TASK DETAILS >> Starting at the first line of the data, print every line up to and including the one with "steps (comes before", but no pictures.

THE DATA >>
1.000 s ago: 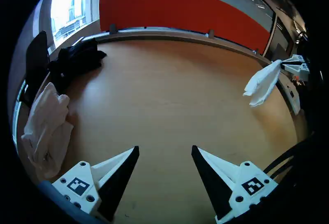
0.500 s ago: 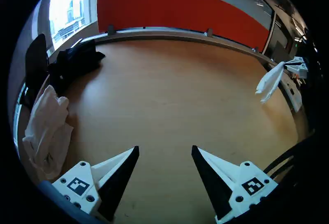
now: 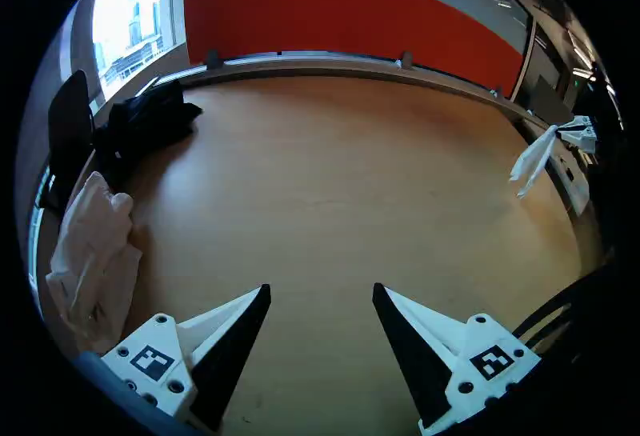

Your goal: Fold towel

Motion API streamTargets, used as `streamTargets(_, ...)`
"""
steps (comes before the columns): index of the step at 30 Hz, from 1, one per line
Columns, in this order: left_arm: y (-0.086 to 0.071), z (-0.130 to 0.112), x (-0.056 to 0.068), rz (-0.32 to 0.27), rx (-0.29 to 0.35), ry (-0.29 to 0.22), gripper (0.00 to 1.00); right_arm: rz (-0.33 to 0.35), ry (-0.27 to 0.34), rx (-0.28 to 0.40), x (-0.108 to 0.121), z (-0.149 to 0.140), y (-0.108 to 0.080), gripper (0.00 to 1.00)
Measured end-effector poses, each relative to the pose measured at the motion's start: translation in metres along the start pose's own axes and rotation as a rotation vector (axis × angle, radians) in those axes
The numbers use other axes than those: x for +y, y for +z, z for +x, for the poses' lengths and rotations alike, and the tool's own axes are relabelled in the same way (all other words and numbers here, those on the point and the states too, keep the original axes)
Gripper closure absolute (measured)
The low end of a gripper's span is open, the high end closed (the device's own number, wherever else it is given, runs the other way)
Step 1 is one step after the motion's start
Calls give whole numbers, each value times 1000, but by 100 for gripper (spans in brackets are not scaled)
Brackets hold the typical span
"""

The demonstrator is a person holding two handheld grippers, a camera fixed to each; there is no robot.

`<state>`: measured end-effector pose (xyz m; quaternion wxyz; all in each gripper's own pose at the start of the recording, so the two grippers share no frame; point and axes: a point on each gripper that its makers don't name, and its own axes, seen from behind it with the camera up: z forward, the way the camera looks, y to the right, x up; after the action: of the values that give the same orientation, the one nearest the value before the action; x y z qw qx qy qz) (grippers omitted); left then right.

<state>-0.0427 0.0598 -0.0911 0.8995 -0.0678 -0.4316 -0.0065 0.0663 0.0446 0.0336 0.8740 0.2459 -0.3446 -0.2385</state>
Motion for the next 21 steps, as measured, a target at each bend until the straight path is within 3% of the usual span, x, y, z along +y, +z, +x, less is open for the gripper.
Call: streamTargets(21, 0, 1, 6, 13, -9, 12, 6, -72, 29, -74, 68, -49, -14, 96)
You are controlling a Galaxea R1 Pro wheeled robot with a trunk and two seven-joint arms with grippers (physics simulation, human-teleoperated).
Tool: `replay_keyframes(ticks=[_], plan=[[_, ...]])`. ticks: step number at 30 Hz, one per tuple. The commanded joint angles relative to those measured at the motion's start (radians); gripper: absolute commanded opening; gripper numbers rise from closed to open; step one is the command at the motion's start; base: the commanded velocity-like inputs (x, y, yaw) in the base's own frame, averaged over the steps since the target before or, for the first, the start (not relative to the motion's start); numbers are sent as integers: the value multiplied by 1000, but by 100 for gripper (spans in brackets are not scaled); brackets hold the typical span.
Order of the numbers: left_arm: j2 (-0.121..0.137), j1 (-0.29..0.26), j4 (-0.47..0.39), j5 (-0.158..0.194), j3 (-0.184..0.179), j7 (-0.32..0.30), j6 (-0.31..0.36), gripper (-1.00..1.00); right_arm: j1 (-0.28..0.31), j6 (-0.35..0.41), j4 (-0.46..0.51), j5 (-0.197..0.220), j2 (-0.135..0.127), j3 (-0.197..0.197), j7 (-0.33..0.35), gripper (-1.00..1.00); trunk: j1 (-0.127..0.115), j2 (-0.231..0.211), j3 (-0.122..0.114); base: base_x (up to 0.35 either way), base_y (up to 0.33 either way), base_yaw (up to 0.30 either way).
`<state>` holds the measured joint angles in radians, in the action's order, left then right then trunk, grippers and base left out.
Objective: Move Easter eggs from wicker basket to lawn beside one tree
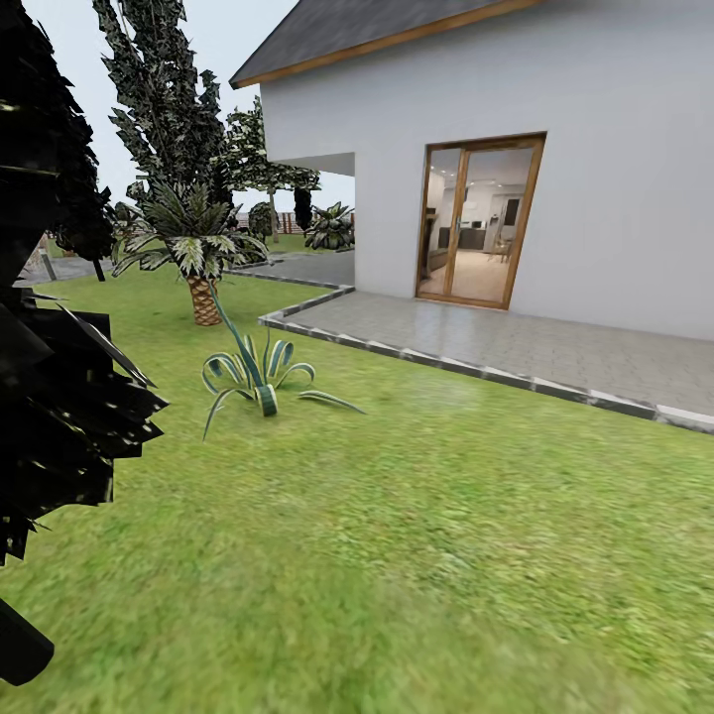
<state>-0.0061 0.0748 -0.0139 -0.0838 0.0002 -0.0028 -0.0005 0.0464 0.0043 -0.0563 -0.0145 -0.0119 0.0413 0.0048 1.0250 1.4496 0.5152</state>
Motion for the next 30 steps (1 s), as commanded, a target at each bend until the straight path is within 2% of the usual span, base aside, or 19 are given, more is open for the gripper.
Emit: replay_keyframes(ticks=[1,9,14,30], plan=[[0,0,-1,-9,1,0,-1,100,1,0,-2,-1,0,4,1,100,0,0,1,0,0,0],[4,0,2,-9,-1,-5,3,100,1,6,-8,-1,3,5,3,100,0,0,1,0,0,0],[2,0,39,-10,-1,-5,4,100,1,7,-8,-1,3,5,2,100,0,0,1,10,0,0],[3,0,52,-10,-3,-6,19,100,2,6,-7,-1,2,5,3,100,0,0,1,310,0,0]])
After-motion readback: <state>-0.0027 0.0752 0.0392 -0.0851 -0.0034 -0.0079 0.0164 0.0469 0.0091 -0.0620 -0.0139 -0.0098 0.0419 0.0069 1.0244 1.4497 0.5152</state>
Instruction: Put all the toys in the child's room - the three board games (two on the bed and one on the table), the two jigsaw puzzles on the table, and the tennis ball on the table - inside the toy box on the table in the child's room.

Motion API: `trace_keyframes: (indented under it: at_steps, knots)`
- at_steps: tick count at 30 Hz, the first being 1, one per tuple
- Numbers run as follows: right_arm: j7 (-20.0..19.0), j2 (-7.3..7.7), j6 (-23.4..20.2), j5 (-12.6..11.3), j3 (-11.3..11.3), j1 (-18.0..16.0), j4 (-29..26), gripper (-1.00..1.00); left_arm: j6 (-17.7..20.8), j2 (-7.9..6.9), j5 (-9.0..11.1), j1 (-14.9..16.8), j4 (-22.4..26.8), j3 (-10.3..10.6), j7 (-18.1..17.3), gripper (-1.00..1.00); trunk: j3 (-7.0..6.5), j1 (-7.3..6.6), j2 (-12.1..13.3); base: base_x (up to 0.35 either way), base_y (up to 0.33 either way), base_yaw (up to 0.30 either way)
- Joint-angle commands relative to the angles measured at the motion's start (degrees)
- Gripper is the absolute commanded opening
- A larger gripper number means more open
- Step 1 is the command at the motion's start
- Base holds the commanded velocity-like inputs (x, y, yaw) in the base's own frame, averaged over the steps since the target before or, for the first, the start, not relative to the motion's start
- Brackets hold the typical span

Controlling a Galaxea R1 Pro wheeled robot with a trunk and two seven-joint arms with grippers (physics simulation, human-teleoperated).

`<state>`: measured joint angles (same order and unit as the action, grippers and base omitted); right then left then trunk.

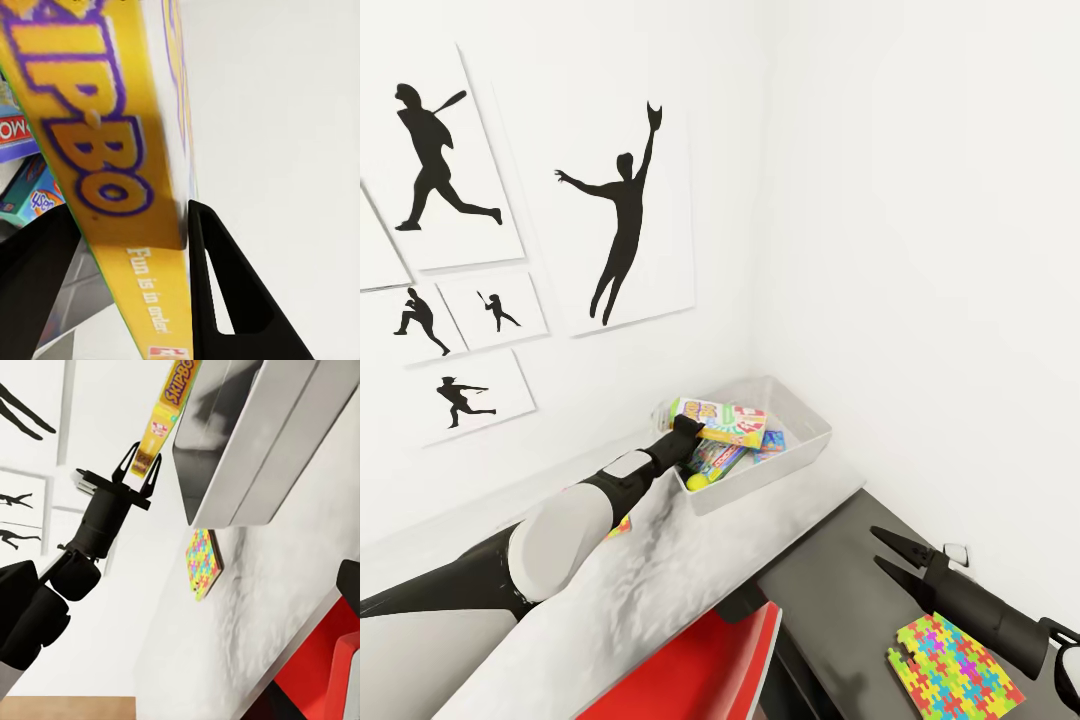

EXERCISE OUTPUT >>
1.000 s ago: 
0.500 s ago: 
now: 

Your goal: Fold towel

Motion API streamTargets, used as `streamTargets(_, ...)`
"""
steps (comes before the columns): index of the step at 30 Hz, from 1, one per line

The exercise is done, with nothing left to add.